→ The problem
Using the records below, give again exactly the lines from the line that contains "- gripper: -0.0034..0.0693" through the line that contains "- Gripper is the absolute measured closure", both ends included, and only those.

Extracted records
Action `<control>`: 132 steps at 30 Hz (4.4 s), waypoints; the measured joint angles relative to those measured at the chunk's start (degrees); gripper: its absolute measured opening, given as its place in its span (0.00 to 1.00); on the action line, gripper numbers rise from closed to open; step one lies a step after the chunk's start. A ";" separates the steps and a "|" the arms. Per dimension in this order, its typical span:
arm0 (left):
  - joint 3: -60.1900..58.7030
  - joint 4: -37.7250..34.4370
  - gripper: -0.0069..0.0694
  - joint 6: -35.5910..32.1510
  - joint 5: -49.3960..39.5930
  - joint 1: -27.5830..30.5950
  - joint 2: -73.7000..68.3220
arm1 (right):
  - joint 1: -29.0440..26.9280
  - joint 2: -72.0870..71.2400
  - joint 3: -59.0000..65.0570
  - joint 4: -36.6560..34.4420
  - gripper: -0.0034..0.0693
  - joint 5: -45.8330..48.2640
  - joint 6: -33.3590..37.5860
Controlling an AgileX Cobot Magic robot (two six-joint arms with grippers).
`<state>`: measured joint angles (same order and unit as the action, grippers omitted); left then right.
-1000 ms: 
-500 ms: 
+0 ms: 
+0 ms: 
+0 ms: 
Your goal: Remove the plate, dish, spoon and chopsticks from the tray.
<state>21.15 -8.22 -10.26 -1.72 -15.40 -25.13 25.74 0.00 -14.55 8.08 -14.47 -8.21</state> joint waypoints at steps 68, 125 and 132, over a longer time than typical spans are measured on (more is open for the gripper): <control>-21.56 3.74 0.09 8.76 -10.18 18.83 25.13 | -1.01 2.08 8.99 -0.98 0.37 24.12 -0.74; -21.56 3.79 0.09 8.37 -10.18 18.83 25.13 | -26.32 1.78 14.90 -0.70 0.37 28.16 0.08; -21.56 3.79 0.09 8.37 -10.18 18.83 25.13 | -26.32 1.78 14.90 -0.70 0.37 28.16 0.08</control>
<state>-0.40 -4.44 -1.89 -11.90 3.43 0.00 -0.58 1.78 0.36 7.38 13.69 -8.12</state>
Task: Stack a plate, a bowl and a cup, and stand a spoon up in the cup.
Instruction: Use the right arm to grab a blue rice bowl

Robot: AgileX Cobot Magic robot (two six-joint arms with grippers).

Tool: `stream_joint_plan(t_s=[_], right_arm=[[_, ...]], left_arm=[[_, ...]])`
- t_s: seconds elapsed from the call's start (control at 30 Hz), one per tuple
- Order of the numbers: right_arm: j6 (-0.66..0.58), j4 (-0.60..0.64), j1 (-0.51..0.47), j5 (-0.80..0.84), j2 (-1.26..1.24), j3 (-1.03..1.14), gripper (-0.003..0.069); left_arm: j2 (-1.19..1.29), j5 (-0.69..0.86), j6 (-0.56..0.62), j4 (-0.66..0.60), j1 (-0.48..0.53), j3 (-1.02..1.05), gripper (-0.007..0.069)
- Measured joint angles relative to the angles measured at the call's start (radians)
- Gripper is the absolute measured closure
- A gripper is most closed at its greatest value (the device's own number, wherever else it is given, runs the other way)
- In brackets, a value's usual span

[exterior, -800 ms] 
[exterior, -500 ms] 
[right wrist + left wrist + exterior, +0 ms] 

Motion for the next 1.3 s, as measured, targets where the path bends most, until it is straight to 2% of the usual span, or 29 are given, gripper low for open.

→ Response area
  - gripper: -0.0034..0.0693
  - joint 5: -45.8330..48.2640
  - joint 6: -33.3590..37.5860
Controlling an AgileX Cobot Magic robot (two six-joint arms with grippers).
`<state>`: measured joint angles (same order and unit as the action, grippers omitted); left then right.
-1000 ms: 
-500 ms: 
+0 ms: 
+0 ms: 
+0 ms: 
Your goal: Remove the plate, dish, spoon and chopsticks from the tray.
<state>21.15 -8.22 -10.26 -1.72 -15.40 -25.13 25.74 0.00 -14.55 8.08 -14.47 -8.21</state> joint waypoints at steps 68, 125 and 132, over a longer time than typical spans are measured on (more is open for the gripper): <control>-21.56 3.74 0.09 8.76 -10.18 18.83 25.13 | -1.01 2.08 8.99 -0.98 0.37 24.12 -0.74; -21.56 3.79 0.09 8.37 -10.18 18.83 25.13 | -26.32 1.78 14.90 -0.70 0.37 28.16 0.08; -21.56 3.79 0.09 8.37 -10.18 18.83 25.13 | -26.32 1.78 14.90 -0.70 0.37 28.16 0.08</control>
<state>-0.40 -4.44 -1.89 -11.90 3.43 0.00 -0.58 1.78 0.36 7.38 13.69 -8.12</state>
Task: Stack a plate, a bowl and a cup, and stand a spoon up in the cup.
Instruction: Use the right arm to grab a blue rice bowl

Robot: AgileX Cobot Magic robot (two six-joint arms with grippers).

Tool: `stream_joint_plan(t_s=[_], right_arm=[[_, ...]], left_arm=[[_, ...]])`
- t_s: seconds elapsed from the call's start (control at 30 Hz), one per tuple
- Order of the numbers: right_arm: j6 (-0.66..0.58), j4 (-0.60..0.64), j1 (-0.51..0.47), j5 (-0.80..0.84), j2 (-1.26..1.24), j3 (-1.03..1.14), gripper (-0.003..0.069); left_arm: j2 (-1.19..1.29), j5 (-0.69..0.86), j6 (-0.56..0.62), j4 (-0.66..0.60), j1 (-0.48..0.53), j3 (-1.02..1.05), gripper (-0.007..0.069)
- Measured joint angles relative to the angles measured at the call's start (radians)
- Gripper is the absolute measured closure

Nothing remains to be done, and the exercise is complete.